Your goal –
Determine how many lines below contain the word "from", then state only that figure.
---- Supplied material
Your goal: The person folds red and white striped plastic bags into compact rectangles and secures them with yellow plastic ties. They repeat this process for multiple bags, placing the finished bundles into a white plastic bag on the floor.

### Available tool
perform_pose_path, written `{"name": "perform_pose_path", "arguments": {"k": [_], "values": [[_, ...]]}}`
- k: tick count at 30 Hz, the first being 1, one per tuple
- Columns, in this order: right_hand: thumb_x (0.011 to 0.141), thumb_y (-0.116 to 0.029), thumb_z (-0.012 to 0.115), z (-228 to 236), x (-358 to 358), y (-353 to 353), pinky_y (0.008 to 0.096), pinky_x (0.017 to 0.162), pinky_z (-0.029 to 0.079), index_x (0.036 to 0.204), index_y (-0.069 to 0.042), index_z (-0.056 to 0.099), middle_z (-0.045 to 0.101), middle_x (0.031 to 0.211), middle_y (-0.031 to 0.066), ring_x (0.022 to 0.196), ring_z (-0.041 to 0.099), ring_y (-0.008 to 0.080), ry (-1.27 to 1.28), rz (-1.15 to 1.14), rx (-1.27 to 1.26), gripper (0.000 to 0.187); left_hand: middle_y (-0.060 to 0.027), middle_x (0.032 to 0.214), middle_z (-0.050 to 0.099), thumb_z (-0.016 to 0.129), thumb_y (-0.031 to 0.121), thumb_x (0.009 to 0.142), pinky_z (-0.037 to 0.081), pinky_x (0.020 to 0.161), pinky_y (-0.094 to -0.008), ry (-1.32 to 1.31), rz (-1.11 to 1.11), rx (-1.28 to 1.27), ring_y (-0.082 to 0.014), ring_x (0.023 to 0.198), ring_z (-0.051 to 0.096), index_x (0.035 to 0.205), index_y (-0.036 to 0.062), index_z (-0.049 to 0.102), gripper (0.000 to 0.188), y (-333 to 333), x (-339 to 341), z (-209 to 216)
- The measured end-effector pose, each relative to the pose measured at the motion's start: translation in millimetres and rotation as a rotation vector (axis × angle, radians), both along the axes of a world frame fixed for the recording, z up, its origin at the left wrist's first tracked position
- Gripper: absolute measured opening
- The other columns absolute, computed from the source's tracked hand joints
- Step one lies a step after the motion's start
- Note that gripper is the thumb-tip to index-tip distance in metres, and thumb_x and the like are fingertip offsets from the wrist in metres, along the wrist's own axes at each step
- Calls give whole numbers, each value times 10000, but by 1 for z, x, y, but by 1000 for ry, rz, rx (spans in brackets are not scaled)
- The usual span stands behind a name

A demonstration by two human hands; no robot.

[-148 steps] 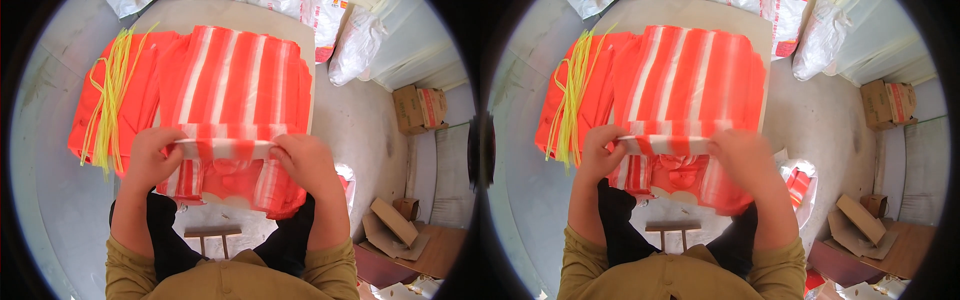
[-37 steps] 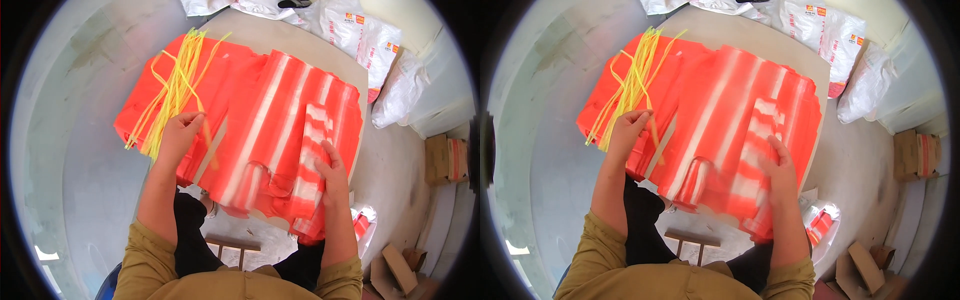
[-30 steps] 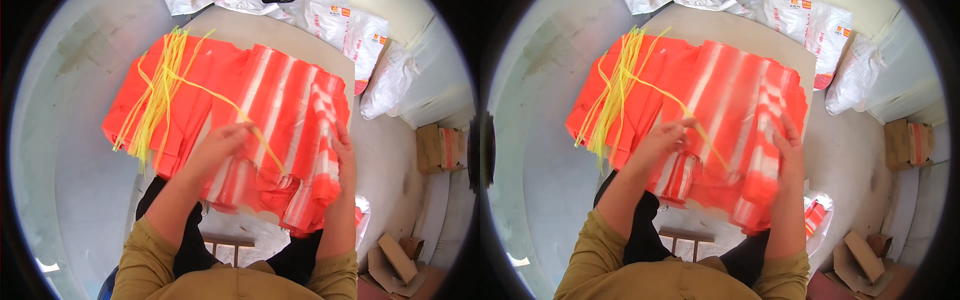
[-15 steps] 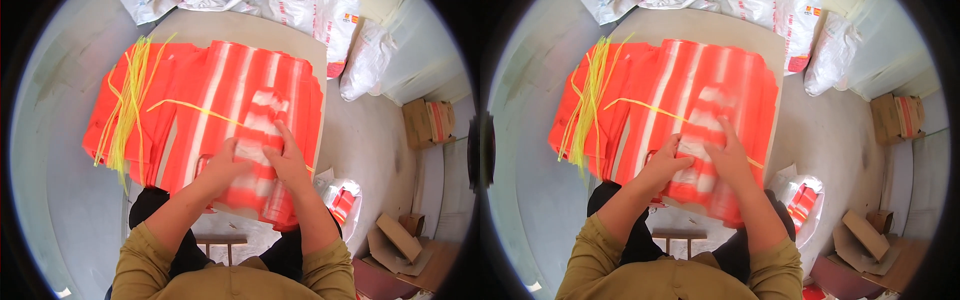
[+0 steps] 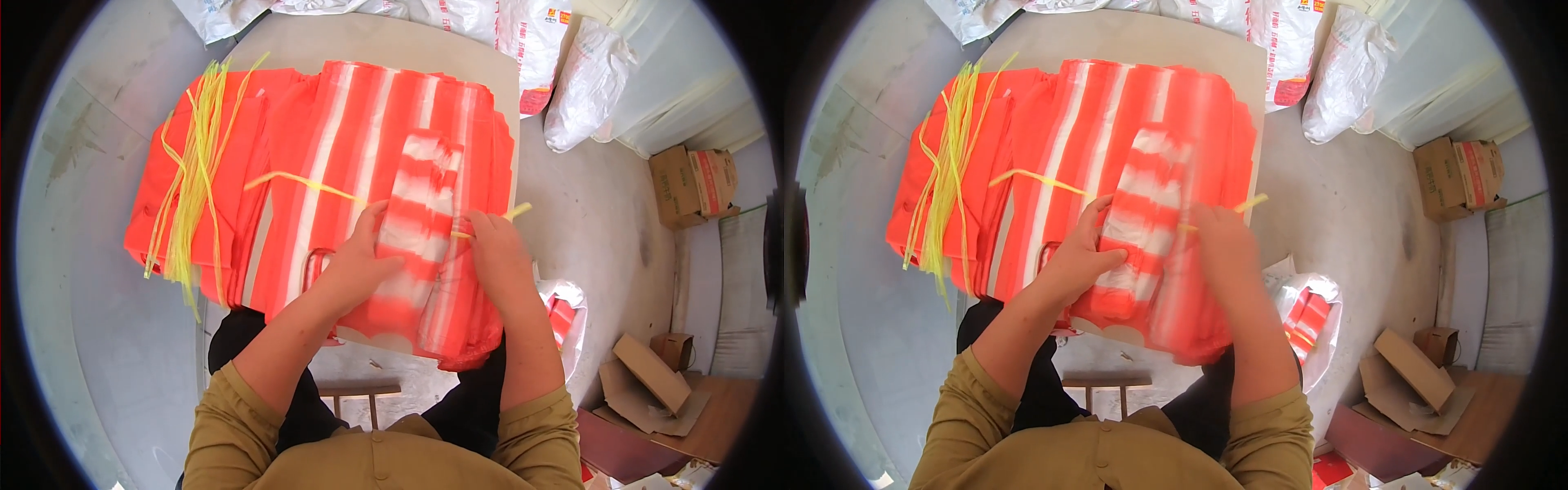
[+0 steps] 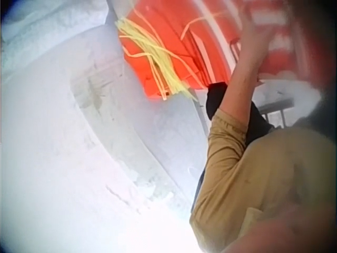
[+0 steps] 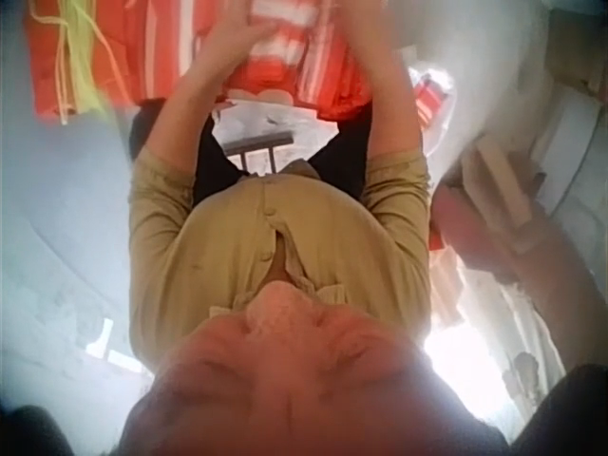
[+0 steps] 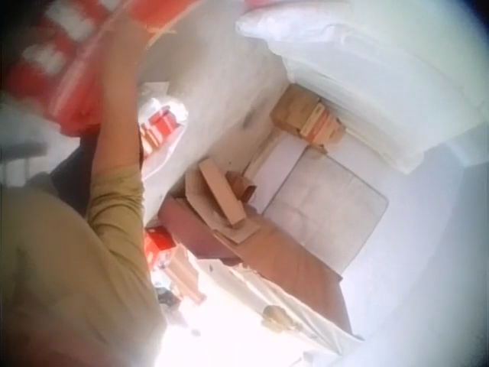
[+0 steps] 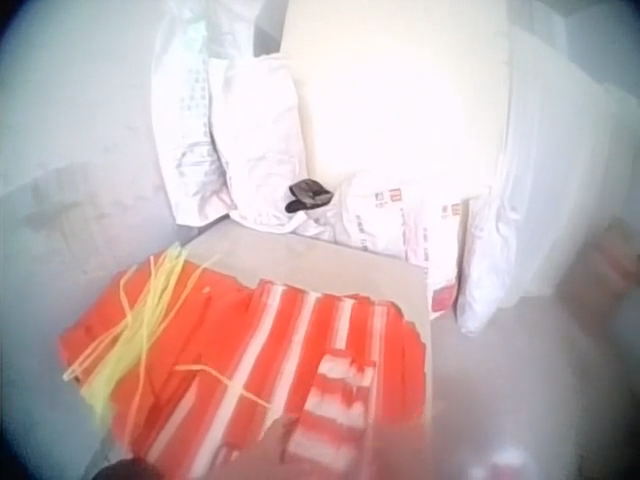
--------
Response to the exercise –
2